Expense reports always require receipts, and it’s painful to keep track of them. Employees may try to hold onto paper receipts until the end of the month, when they may or may not end up smelling funny and have questionable stains on them. 

Do I have to use Excel for expense reports, or can I use something else?

Small businesses can ditch the spreadsheet and start using ClearSpend, a free all-in-one expense management and spend control platform for small businesses. It offers a fast, simple alternative to manual, tedious expense reports. Employees submit a receipt the moment they spend using the ClearSpend app. No more crumpled receipts or ink-stained fingers. ClearSpend automatically categorizes expenses for your to reconcile in the ClearSpend dashboard, where you’ll be able to view and analyze all your spend data in one place. 

With ClearSpend, you’ll be able to proactively manage your budget by issuing employees prepaid business cards to cover their expenses. No more reimbursements! This is why (among many other reasons) ClearSpend is the best expense management software for small businesses.

From reactive expense reporting to proactive spend management

When it’s done right, expense reporting can be a powerful spending management tool that drives business decisions. ClearSpend’s expense reporting solution helps small businesses with the following: 

  • Budget with a snapshot of spending by category, employee, and timeline… Are trade show expenses over budget? How much is sales spending on travel?
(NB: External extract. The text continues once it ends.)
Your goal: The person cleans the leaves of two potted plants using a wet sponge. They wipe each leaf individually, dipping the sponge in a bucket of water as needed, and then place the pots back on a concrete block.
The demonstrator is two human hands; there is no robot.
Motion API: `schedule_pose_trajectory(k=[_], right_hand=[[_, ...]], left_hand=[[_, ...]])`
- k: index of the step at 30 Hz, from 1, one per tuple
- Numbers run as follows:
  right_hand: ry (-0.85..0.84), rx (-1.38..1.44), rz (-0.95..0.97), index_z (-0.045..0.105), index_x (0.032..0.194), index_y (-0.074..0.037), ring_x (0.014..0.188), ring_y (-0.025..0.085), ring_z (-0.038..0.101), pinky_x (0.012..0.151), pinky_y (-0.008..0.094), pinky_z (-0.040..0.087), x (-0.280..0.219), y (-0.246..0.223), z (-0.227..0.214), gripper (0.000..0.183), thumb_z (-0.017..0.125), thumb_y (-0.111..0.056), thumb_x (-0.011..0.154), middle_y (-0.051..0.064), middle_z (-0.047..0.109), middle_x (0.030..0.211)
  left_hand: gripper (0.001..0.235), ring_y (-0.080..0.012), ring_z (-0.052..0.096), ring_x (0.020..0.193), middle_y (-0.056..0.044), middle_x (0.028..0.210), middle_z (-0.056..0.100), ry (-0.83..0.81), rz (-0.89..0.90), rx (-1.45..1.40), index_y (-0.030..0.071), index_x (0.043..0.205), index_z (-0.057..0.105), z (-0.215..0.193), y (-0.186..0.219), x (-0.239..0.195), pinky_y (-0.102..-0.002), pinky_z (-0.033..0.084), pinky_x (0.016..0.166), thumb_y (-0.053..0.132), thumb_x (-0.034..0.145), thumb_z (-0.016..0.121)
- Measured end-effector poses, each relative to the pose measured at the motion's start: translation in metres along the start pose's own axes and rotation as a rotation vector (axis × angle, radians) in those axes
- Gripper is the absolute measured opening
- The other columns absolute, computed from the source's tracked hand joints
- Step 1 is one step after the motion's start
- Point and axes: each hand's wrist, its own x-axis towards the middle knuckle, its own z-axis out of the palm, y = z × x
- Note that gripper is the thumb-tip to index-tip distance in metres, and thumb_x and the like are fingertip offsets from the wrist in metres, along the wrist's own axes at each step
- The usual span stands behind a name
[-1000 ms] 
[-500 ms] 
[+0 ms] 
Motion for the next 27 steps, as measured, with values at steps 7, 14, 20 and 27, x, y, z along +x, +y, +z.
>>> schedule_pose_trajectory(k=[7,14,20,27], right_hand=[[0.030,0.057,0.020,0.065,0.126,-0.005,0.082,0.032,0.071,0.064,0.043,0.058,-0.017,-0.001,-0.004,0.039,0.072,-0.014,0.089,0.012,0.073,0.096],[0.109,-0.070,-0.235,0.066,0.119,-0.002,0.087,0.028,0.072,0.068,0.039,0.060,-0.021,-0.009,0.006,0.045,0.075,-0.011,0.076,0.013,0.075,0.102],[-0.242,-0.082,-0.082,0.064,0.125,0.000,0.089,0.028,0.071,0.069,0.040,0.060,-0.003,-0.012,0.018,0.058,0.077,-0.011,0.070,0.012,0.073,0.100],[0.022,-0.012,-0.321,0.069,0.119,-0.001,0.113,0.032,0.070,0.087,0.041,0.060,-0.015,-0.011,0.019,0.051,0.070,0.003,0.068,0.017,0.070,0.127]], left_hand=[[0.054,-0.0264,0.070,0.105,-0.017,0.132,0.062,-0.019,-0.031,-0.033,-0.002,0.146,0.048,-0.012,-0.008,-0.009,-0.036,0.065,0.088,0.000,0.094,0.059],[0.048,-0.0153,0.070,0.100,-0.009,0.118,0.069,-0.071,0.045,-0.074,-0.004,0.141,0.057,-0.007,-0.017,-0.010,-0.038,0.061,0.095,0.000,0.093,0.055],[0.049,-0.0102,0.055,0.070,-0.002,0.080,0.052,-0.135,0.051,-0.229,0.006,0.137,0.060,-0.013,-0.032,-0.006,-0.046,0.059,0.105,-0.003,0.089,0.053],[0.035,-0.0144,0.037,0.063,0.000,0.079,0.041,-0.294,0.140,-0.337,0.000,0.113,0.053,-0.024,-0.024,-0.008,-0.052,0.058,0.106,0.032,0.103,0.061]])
Why are we breaking so many staplers?
  • Track and maximize tax-deductible expenses like sales training, client lunches or business cards (do people still use these?). 
  • Identify opportunities for efficiencies and cost savings…It’s time to set a cap on educational costs. You should renegotiate your mobile phone plan. Taco Tuesdays need to go. 

More spend control, less expense reports and receipts piling up on your desk (and the floor, let's be honest)

ClearSpend lets you control the types and amounts of purchases team members make with their ClearSpend card (which you can easily issue to them, rather than having them use their personal card on business expenses). For example, you might issue Jill, in marketing, a card with a $250 limit that you only want to be used to print brochures. If Jill needs to travel to a trade show next month, simply adjust her card limit and authorize travel expenses. 

Once company spend starts to flow through these prepaid business cards, ClearSpend takes care of the rest. Company spend data is consolidated and digitally accessible. Your accountant can save time and hassle by syncing transactions and receipts with QuickBooks Online. You can analyze spend data in real-time, improve cash flow management, and make better informed business decisions.

No more frontin'

Now comes the best part. Employees are no longer fronting cash for expenses (they spend more time generating revenue instead). Accounting isn’t tracking down missing receipts. Finance won’t be explaining why a reimbursement check is delayed. You can almost hear them smiling.